■ **Assignment**:
Whenever the string "asks" appears in a line below, please copy the line out.

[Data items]
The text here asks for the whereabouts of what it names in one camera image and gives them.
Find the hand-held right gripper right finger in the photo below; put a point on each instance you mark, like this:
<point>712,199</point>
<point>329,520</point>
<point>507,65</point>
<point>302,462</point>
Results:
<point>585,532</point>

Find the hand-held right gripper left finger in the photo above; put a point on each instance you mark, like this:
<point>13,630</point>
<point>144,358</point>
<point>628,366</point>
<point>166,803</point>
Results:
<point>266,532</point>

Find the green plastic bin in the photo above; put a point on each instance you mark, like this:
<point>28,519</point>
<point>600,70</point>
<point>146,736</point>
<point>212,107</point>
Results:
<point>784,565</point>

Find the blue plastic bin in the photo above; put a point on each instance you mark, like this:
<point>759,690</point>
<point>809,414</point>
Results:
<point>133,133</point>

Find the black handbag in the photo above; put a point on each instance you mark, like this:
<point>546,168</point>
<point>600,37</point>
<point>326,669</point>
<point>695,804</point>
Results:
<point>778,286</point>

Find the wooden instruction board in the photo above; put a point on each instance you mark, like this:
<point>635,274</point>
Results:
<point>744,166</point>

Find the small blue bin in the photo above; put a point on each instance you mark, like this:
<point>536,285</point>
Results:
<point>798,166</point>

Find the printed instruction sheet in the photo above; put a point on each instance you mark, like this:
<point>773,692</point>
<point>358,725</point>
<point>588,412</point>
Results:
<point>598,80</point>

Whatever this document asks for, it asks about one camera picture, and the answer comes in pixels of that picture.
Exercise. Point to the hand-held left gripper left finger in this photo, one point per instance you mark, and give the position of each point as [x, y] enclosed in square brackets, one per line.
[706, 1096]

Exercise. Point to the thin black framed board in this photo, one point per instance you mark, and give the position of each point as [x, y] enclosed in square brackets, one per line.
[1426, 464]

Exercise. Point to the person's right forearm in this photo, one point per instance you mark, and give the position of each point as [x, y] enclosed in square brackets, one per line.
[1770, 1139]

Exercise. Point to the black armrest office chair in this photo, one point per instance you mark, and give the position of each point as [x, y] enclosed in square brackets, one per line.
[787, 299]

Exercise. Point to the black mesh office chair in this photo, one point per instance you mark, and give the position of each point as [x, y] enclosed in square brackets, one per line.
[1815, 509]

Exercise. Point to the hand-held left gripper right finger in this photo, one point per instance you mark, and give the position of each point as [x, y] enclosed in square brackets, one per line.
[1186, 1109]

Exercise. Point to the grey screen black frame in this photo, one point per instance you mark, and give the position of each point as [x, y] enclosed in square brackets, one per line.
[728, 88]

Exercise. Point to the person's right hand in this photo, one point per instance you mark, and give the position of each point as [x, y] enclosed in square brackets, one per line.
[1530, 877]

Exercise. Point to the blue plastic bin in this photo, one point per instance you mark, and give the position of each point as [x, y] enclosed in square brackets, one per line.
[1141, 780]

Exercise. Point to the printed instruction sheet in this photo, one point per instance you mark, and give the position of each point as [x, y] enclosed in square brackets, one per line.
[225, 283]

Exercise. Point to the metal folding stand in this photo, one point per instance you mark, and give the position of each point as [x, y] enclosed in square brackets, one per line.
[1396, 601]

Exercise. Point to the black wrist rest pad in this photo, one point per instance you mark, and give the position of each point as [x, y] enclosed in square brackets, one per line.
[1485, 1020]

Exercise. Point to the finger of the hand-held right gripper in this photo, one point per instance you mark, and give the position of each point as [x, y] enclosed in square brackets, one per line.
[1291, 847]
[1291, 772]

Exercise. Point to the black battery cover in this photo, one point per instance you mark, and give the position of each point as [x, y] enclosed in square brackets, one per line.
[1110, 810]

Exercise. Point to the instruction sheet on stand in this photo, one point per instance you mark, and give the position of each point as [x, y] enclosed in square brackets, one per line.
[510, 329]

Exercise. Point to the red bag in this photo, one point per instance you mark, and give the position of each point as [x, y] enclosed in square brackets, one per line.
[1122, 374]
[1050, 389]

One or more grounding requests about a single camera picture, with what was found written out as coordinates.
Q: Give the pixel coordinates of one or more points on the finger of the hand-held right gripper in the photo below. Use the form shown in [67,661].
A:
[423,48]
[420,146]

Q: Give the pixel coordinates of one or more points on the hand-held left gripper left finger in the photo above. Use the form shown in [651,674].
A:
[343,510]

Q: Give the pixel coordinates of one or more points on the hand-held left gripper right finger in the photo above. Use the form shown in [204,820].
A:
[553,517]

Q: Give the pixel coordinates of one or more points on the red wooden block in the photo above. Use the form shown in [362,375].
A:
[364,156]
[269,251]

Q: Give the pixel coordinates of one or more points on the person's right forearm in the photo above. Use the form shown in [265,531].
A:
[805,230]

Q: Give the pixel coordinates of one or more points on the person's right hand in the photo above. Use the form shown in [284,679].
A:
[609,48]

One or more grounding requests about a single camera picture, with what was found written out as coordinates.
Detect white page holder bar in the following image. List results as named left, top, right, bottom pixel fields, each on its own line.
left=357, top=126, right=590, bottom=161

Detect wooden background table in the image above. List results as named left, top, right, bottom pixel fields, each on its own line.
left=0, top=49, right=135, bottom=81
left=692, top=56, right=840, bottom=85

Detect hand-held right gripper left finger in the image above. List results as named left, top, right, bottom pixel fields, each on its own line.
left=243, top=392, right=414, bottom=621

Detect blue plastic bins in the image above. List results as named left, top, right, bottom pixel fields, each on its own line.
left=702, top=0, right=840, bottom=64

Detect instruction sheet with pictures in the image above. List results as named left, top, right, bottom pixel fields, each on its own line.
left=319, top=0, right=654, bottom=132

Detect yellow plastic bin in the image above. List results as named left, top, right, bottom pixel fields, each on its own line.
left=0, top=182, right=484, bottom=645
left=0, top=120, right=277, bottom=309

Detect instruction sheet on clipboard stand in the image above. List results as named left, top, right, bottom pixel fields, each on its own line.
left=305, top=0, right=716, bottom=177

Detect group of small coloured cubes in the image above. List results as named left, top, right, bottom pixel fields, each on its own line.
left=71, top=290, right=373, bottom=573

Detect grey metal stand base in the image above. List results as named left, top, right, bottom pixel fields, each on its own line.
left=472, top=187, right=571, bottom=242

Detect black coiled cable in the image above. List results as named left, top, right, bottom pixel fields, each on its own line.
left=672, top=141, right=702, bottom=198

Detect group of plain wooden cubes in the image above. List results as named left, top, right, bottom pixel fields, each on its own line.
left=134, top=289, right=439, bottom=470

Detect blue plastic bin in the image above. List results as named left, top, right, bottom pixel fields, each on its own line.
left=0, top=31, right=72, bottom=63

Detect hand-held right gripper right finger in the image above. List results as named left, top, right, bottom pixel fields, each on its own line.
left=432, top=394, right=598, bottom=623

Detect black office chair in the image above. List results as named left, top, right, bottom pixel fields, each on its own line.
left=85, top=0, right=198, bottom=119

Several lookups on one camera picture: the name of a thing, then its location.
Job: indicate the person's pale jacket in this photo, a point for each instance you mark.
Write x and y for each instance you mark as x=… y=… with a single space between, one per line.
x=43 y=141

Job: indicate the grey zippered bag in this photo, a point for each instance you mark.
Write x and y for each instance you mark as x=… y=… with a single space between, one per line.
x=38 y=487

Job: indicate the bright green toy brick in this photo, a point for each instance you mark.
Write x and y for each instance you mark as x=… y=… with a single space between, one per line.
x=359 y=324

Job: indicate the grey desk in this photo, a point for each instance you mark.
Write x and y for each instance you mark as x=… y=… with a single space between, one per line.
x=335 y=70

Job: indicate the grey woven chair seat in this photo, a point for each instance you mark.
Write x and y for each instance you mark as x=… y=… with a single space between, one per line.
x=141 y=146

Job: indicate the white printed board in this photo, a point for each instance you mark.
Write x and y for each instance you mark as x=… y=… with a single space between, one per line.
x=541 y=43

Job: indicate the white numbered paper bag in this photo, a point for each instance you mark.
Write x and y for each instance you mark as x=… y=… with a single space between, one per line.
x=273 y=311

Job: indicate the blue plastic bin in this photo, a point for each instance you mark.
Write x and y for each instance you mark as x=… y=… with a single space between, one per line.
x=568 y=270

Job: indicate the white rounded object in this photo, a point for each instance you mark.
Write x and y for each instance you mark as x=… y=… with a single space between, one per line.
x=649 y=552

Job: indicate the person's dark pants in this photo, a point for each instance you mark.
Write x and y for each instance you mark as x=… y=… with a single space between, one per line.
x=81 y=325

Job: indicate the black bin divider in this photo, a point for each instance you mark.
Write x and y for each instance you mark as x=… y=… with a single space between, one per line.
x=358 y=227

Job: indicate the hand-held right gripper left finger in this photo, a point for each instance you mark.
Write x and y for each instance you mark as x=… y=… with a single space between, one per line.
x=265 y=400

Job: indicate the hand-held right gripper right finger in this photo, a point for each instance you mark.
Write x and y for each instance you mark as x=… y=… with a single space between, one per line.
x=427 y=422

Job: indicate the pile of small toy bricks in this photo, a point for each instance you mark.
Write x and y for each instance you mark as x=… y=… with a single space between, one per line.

■ **Result**:
The text here asks for the whereabouts of what it names in one camera image and gives them.
Whatever this document asks for, it asks about one camera picture, and the answer comes in pixels of that picture.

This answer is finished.